- What you are asked to do
Restate, exactly and without pictures, the lines from the start of the listing below through the line holding "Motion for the".

- Input data

##########

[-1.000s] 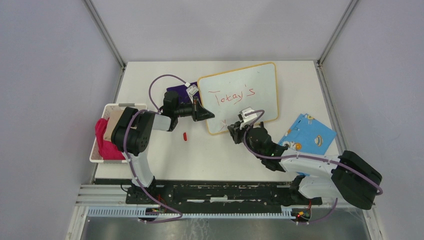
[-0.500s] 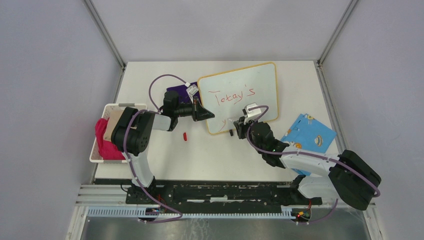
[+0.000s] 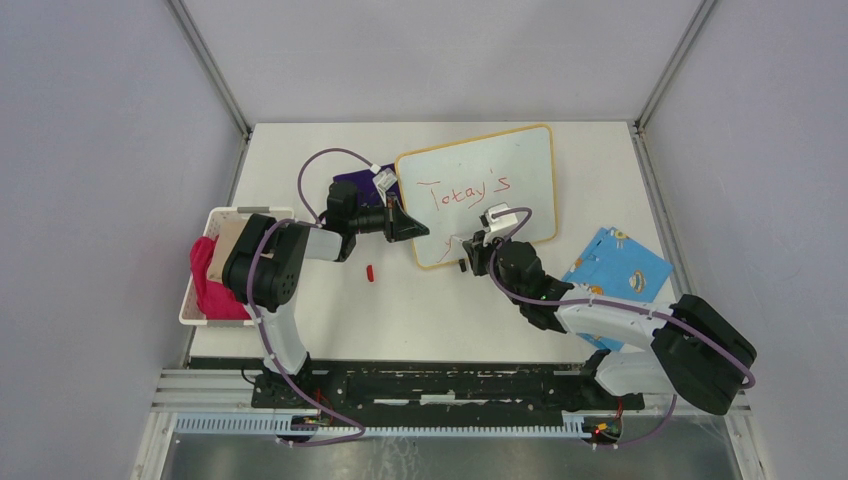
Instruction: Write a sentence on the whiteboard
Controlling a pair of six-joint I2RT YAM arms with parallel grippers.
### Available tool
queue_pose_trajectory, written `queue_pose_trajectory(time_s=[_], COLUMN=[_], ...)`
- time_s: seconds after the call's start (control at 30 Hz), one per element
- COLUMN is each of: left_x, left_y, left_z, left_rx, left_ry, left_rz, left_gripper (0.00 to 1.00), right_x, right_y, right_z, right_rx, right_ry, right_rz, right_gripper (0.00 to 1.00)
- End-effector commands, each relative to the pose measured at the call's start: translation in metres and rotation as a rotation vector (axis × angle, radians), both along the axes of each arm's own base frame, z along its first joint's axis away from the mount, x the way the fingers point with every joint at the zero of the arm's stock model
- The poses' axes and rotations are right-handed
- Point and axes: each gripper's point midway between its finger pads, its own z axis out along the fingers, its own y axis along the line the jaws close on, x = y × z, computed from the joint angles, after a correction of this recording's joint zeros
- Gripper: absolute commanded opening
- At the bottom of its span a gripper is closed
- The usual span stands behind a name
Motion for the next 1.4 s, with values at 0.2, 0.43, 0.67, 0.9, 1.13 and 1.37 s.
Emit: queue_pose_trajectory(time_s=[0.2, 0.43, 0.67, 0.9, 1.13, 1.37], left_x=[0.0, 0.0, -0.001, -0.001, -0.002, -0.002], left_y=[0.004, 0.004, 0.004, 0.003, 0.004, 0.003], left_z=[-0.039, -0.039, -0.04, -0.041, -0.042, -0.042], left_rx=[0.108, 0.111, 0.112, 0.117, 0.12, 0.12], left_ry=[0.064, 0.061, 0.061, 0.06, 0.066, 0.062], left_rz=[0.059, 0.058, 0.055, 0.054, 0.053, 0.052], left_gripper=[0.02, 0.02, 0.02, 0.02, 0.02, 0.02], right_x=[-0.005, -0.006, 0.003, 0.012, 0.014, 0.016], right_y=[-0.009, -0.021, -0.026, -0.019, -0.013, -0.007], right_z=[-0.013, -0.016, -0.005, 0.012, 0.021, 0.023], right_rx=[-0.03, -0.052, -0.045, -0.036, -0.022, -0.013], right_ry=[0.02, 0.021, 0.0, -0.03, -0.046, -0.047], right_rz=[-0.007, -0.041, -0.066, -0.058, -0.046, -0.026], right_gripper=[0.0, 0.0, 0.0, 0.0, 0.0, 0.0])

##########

- Answer for this exercise
[-1.000s] 
[-0.500s] 
[+0.000s] 
Instruction: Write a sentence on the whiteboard
Controlling a pair of six-joint I2RT YAM arms with parallel grippers.
### Available tool
queue_pose_trajectory, written `queue_pose_trajectory(time_s=[_], COLUMN=[_], ...)`
- time_s: seconds after the call's start (control at 30 Hz), one per element
- COLUMN is each of: left_x, left_y, left_z, left_rx, left_ry, left_rz, left_gripper (0.00 to 1.00), right_x, right_y, right_z, right_rx, right_ry, right_rz, right_gripper (0.00 to 1.00)
- End-effector commands, each relative to the pose measured at the call's start: translation in metres and rotation as a rotation vector (axis × angle, radians), both along the axes of each arm's own base frame, z along its first joint's axis away from the mount, x the way the fingers point with every joint at the zero of the arm's stock model
- The poses' axes and rotations are right-handed
- Point and axes: each gripper's point midway between its finger pads, its own z axis out along the fingers, its own y axis along the line the jaws close on, x = y × z, computed from the joint angles, after a correction of this recording's joint zeros
- Gripper: absolute commanded opening
- At the bottom of its span a gripper is closed
- The usual span stands behind a name
Motion for the next 1.4 s, with values at 0.2, 0.43, 0.67, 0.9, 1.13 and 1.37 s.

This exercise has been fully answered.